Watching the plants that can make it out here in these arid, rocky hills zip by us has gotten me thinking about science again. It’s been happening more and more again. I don’t think I’ll ever let go of my love for science and understanding how things work. (Every time we go around a sharp curve to the right, Frank leans into me and I push into that window bar. Hey, window bar.) Like why are plants green again? I know they need to do photosynthesis but that doesn’t really answer my question. What is it about that 500-or-so nanometer wavelength that makes it get reflected into my retinas and that somehow gets translated into this perception I know as “green”? Why is the plant absorbing all those other wavelengths? What molecules in those leaves (well, they’re not really leaves… cactus parts?) are getting excited by those other wavelengths, and how are those being converted into sugars? From what I remember of Biochemistry I with Dr. Rule, photosynthesis is just 6CO2 + 6H2O + this vague “light” -> C6H12O6 + 6O2. (That could be wrong and it took me way longer to balance that equation than it should have.
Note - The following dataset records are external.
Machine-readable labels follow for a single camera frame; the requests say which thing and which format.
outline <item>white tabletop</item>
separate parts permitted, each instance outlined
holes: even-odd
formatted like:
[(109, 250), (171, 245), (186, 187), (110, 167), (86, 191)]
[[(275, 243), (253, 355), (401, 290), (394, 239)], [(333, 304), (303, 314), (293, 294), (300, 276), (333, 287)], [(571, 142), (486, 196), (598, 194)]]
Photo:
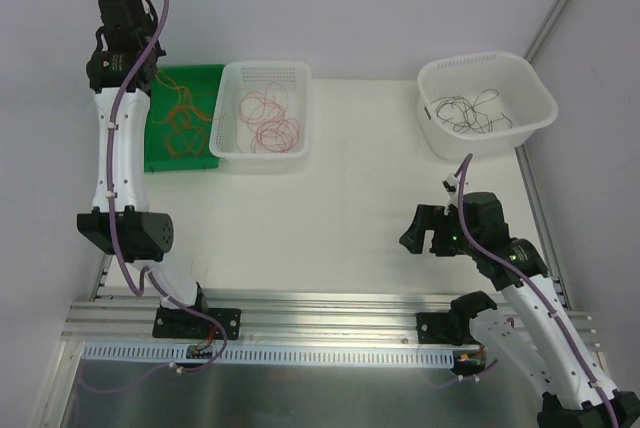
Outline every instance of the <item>white tabletop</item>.
[[(468, 257), (411, 255), (398, 243), (416, 205), (446, 204), (437, 158), (416, 119), (413, 82), (315, 80), (313, 138), (292, 174), (145, 176), (169, 213), (173, 250), (205, 288), (343, 293), (466, 293), (491, 284)], [(511, 235), (539, 248), (515, 152), (475, 159), (468, 192), (502, 202)], [(107, 286), (124, 286), (112, 263)]]

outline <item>white basket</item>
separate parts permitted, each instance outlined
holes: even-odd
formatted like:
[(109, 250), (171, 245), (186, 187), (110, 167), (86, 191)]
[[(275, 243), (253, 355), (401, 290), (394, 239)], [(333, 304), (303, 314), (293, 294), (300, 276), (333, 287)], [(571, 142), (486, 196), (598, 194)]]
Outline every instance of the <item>white basket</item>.
[[(513, 149), (558, 116), (556, 101), (531, 65), (522, 57), (504, 51), (431, 62), (420, 70), (418, 87), (417, 114), (422, 131), (431, 149), (450, 160), (460, 160), (468, 153), (483, 155)], [(487, 89), (498, 91), (498, 96), (482, 105), (483, 113), (504, 114), (513, 122), (512, 127), (507, 126), (503, 118), (503, 129), (490, 133), (456, 133), (453, 124), (436, 116), (439, 105), (436, 100), (463, 96), (473, 103)]]
[[(311, 69), (305, 63), (288, 61), (242, 61), (225, 66), (211, 125), (209, 150), (236, 167), (272, 172), (291, 168), (309, 151), (311, 132)], [(274, 153), (254, 143), (255, 133), (238, 119), (239, 105), (250, 92), (266, 93), (286, 107), (286, 117), (298, 123), (299, 139), (283, 153)]]

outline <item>metal frame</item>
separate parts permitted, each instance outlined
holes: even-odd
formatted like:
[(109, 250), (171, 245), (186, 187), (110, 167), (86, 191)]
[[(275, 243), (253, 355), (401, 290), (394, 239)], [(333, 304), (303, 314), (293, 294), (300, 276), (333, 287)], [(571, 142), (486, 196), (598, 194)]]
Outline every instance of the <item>metal frame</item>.
[[(534, 40), (525, 53), (533, 63), (571, 0), (555, 0)], [(563, 281), (562, 264), (556, 252), (548, 217), (535, 174), (525, 146), (516, 150), (522, 176), (544, 256), (552, 273), (558, 278), (558, 292), (570, 309), (570, 292)], [(89, 301), (71, 306), (62, 334), (57, 367), (52, 378), (49, 396), (39, 406), (33, 426), (57, 427), (63, 421), (65, 401), (69, 399), (85, 341), (116, 340), (156, 343), (151, 338), (151, 323), (158, 305), (157, 294), (148, 290), (142, 298), (131, 296), (125, 288), (105, 286), (110, 256), (103, 256), (96, 267), (96, 278)], [(405, 348), (419, 350), (415, 313), (448, 311), (449, 303), (458, 295), (361, 295), (361, 294), (302, 294), (260, 293), (206, 290), (216, 305), (243, 310), (241, 340), (244, 344), (282, 346), (313, 345), (325, 347)], [(504, 300), (495, 296), (505, 309)], [(580, 336), (607, 370), (606, 359), (600, 349), (598, 334), (588, 313), (568, 312)], [(523, 325), (515, 317), (515, 328), (526, 337)], [(468, 350), (469, 346), (460, 347)]]

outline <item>tangled black cable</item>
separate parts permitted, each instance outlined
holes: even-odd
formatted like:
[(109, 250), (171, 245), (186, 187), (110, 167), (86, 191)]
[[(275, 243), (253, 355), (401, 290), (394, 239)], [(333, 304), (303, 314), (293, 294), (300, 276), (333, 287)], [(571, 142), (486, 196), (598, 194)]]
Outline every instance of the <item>tangled black cable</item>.
[[(491, 95), (486, 100), (478, 101), (485, 93), (490, 93)], [(467, 133), (468, 131), (482, 134), (491, 133), (493, 131), (493, 124), (501, 120), (506, 120), (509, 123), (509, 128), (513, 128), (513, 121), (511, 121), (511, 119), (509, 119), (509, 117), (504, 113), (500, 113), (499, 118), (492, 119), (486, 113), (479, 111), (477, 108), (484, 103), (494, 100), (499, 94), (498, 90), (484, 90), (476, 97), (473, 103), (460, 95), (438, 98), (434, 101), (434, 103), (438, 103), (438, 106), (436, 107), (436, 116), (443, 124), (451, 124), (453, 126), (454, 133), (462, 134)], [(449, 107), (452, 112), (451, 116), (448, 118), (441, 114), (442, 110), (446, 107)], [(458, 110), (462, 115), (461, 121), (453, 121), (455, 110)]]

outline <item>wall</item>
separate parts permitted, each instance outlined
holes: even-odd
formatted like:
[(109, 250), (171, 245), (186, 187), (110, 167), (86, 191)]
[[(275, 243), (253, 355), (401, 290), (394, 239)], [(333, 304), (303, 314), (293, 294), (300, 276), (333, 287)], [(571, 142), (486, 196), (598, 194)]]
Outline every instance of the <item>wall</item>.
[(640, 0), (574, 0), (535, 64), (557, 122), (529, 143), (573, 298), (640, 391)]
[(84, 64), (95, 0), (0, 0), (0, 425), (27, 426), (96, 252), (75, 230), (97, 173)]
[(299, 59), (317, 78), (415, 80), (438, 58), (493, 49), (523, 54), (552, 3), (171, 0), (162, 42), (175, 64)]
Sorry, Department of Chemistry.) What is this vague “light” thing? That’s what I wanted to know from biochemistry. More molecular details. Atomic-level stuff! That’s where the fun stuff is. That’s what blows my mind. I want to know how this stuff WORKS! And what about these crazy neon-green mosses and yellow-gray bushes? Why are they colored differently? I get incredibly worked up about this stuff and my mind goes in circles when I don’t get the answers. The last time this happened was when I was trying to figure out waves on the bus ride from Iquique to Santiago. (I have a much better understanding than I did before! But I also made it all up so it’s a little questionable…)
 
Anyways. There you have a glimpse into a science frenzy in my brain. This one was perhaps kicked off by the podcast I listened to a couple hours ago – Episode 1 on Creativity by The Liturgists (a project of Michael Gungor, Science Mike, and some other people talking about the collision between science, art, and faith). They lumped science in with other disciplines that are usually seen as more “creative” like painting or music. And within this lumping, which was so casual – as if it were an obvious choice to put them together – I started to understand more about how my brain works. I’ve always had these somewhat opposite interests, blossoming into more specific disciplines in college. Bioorganic chemistry, design. Molecular biology, photography. Quantum mechanics, music. (what? yeah. not to mention my love for language.) I’m drawing all these connections now that make me think maybe I’m not that disjointed and confused after all. Maybe having all these seemingly drastic interests in what people see as polar opposites doesn’t make me less of a whole person. Maybe it doesn’t mean that I have to choose. I can have confidence in who God made me to be. I don’t have to doubt the paths that I’ve chosen. My questions about what if I had chosen a different major and should I really switch to design don’t have to be dwelt on as much. I can have freedom from this confusion in trusting that God made me to be this way for a reason. And as I grow in Him, I find myself increasingly drawn to both ends of this spectrum, which I’m beginning to think is not a line but rather a circle whose other half I haven’t seen yet. I will trust that He will help me close that gap, that the chords crossing the circle will diminish until the circle is whole and the connections between the disciplines that seemed infinitely distant will become clear. He who began a good work in you will bring it to completion at the day of Jesus Christ. 
 
Awake my soul / awake my soul / for you were made to meet your Maker.